_Exercise brief_.
What is the count of lines in the material below that hold "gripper"? Answer with only that number.

_Raw data_.
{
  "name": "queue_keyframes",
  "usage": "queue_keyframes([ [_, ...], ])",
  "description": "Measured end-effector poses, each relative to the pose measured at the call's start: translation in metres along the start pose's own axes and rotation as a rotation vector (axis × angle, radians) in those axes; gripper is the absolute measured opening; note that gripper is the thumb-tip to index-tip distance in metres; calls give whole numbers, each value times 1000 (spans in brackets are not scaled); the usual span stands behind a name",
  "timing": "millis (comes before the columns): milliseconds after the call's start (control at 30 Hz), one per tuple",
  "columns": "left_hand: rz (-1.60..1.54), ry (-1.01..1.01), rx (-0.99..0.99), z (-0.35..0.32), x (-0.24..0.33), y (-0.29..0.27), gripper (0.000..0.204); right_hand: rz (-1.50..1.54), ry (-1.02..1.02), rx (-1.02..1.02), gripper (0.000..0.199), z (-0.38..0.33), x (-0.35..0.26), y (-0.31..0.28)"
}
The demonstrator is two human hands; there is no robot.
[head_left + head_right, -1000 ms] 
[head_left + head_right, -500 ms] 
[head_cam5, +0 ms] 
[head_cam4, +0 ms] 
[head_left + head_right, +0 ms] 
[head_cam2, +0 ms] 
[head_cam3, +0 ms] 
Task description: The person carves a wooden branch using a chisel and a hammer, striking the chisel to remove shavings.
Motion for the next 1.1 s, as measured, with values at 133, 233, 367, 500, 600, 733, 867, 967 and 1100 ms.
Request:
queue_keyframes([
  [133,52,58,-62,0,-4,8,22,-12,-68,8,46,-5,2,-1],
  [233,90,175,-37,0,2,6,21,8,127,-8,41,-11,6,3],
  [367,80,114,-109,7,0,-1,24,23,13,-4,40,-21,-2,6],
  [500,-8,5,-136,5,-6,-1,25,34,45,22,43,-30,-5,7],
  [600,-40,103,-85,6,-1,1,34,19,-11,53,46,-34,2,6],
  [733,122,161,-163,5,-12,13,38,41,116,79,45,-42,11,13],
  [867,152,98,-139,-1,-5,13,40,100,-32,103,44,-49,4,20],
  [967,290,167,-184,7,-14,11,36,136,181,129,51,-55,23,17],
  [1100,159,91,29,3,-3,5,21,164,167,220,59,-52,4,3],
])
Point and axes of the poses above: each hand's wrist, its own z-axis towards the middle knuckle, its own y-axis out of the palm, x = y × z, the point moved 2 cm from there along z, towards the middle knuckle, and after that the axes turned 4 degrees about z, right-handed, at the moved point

_Written answer_.
2